Mesenchymal stem cells (MSCs) from scleroderma patients (SSc) preserve their immunomodulatory properties although senescent and normally induce T regulatory cells (Tregs) with a functional phenotype: implications for cellular-based therapy.

机构信息

Department of Biothecnological and Applied Clinical Science, Rheumatology Unit, School of Medicine, University of L'Aquila, L'Aquila,. Italy

出版信息

Clin Exp Immunol. 2013 Aug;173(2):195-206. doi: 10.1111/cei.12111.

Abstract

Systemic sclerosis (SSc) is a chronic disease, with early activation of the immune system. The aim of our work was to address how SSc-mesenchymal stem cells (MSCs), although senescent, might preserve specific immunomodulatory abilities during SSc. MSCs were obtained from 10 SSc patients and 10 healthy controls (HC). Senescence was evaluated by assessing cell cycle, β-galactosidase (β-Gal) activity, p21 and p53 expression; doxorubicin was used as acute senescence stimulus to evaluate their ability to react in stressed conditions. Immunomodulatory abilities were studied co-culturing MSCs with peripheral blood mononuclear cells (PBMCs) and CD4(+) cells, in order to establish both their ability to block proliferation in mixed lymphocyte reaction and in regulatory T cells (Tregs) induction. SSc-MSC showed an increase of senescence biomarkers. Eighty per cent of MSCs were in G0-G1 phase, without significant differences between SSc and HC. SSc-MSCs showed an increased positive β-Gal staining and higher p21 transcript level compared to HC cells. After doxorubicin, β-Gal staining increased significantly in SSc-MSCs. On the contrary, doxorubicin abolished p21 activation and elicited p53 induction both in SSc- and HC-MSCs.
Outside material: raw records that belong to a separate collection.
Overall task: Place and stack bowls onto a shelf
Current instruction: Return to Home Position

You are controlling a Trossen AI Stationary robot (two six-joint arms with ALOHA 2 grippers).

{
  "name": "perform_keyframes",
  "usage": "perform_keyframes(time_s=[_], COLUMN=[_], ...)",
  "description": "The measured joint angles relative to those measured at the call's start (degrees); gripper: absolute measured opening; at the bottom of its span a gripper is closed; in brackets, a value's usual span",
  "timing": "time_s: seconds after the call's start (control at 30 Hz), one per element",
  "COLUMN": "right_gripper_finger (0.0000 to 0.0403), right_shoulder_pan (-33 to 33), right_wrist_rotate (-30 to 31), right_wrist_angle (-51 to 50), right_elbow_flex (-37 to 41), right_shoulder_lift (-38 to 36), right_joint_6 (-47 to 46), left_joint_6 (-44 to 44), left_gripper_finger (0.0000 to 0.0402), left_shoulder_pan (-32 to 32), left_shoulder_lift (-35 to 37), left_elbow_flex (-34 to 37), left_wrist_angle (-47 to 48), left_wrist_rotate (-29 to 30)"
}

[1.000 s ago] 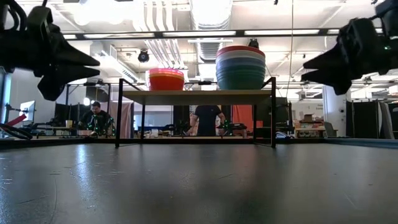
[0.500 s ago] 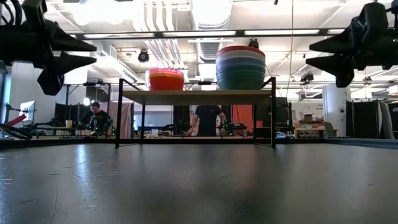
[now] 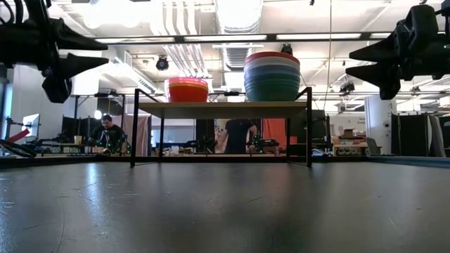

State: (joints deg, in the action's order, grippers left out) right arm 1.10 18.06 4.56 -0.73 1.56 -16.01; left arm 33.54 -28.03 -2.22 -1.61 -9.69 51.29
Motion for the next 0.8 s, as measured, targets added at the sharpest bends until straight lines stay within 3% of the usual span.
perform_keyframes(time_s=[0.8], right_gripper_finger=[0.0206], right_shoulder_pan=[0.0], right_wrist_rotate=[0.0], right_wrist_angle=[0.0], right_elbow_flex=[0.0], right_shoulder_lift=[0.1], right_joint_6=[0.0], left_joint_6=[0.0], left_gripper_finger=[0.0104], left_shoulder_pan=[0.0], left_shoulder_lift=[-0.3], left_elbow_flex=[-0.2], left_wrist_angle=[-0.1], left_wrist_rotate=[0.0])
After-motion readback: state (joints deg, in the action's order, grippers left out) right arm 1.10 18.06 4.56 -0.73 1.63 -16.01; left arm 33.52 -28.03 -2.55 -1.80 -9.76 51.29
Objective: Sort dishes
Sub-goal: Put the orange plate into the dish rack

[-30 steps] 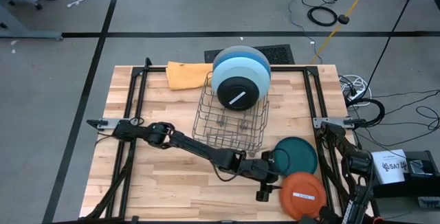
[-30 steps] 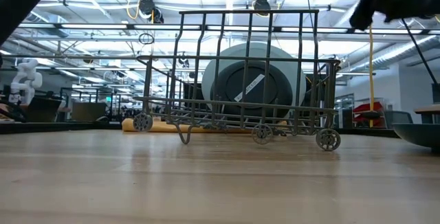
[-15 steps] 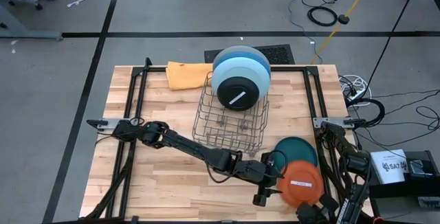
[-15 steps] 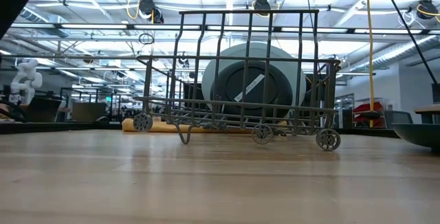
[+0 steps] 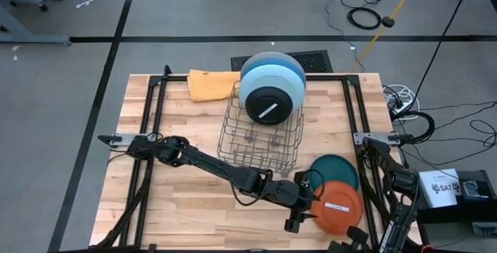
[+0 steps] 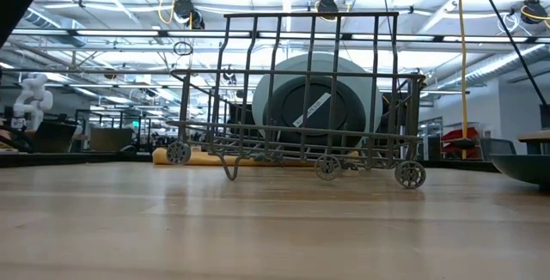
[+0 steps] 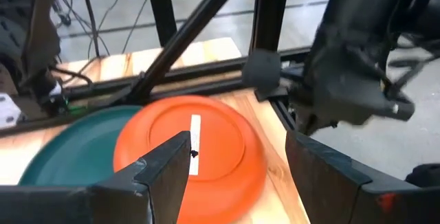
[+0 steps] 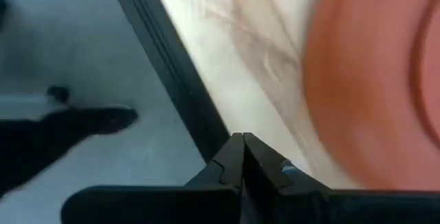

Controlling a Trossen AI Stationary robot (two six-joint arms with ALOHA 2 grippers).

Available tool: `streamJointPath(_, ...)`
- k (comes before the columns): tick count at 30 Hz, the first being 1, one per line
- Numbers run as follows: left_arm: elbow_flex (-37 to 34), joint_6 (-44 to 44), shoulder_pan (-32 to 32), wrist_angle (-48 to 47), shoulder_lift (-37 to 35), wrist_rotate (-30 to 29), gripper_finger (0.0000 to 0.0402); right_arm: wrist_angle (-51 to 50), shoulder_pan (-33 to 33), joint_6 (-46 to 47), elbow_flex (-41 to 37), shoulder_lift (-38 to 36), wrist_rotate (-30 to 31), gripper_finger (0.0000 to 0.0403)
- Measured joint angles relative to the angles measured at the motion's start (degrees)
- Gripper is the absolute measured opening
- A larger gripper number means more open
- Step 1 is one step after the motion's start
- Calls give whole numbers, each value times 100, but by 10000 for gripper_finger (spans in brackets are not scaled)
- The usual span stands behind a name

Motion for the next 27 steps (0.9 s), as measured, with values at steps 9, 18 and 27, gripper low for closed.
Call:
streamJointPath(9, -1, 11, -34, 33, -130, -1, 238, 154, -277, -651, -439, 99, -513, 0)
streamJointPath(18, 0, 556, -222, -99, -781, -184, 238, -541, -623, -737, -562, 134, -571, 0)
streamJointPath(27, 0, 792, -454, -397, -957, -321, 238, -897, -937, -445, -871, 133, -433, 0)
Interleukin (IL)-6 and transforming growth factor (TGF)-β-related transcripts and their protein levels were significantly higher in SSc-MSCs. The latter maintained their immunosuppressive effect on lymphocyte proliferation and induced a functionally regulatory phenotype on T cells, increasing surface expression of CD69 and restoring the regulatory function which is impaired in SSc. Increased activation of the IL-6 pathway observed in our cells might represent an adaptive mechanism to senescence, but preserving some specific cellular functions, including immunosuppression.

摘要

系统性硬化症 (SSc) 是一种慢性疾病,其早期免疫系统被激活。我们的工作旨在研究 SSc 间充质干细胞 (MSCs) 虽然衰老,但在 SSc 期间如何保持特定的免疫调节能力。从 10 名 SSc 患者和 10 名健康对照者 (HC) 中获得 MSCs。通过评估细胞周期、β-半乳糖苷酶 (β-Gal) 活性、p21 和 p53 表达来评估衰老;使用多柔比星作为急性衰老刺激物来评估它们在应激条件下的反应能力。通过将 MSCs 与外周血单核细胞 (PBMCs) 和 CD4(+)细胞共培养来研究其免疫调节能力,以建立它们在混合淋巴细胞反应和调节性 T 细胞 (Tregs) 诱导中阻断增殖的能力。SSc-MSC 显示出衰老生物标志物的增加。80%的 MSCs 处于 G0-G1 期,SSc 和 HC 之间没有显著差异。与 HC 细胞相比,SSc-MSCs 显示出更高的阳性 β-Gal 染色和更高的 p21 转录水平。用多柔比星处理后,SSc-MSCs 中的 β-Gal 染色显著增加。相反,多柔比星激活了 SSc-和 HC-MSCs 中的 p53 诱导,同时消除了 p21 的激活。白细胞介素 (IL)-6 和转化生长因子 (TGF)-β 相关转录物及其蛋白水平在 SSc-MSCs 中显著升高。后者对淋巴细胞增殖仍具有免疫抑制作用,并诱导 T 细胞具有功能调节表型,增加 CD69 的表面表达,并恢复 SSc 中受损的调节功能。在我们的细胞中观察到的 IL-6 途径的过度激活可能代表衰老的一种适应机制,但保留了一些特定的细胞功能,包括免疫抑制。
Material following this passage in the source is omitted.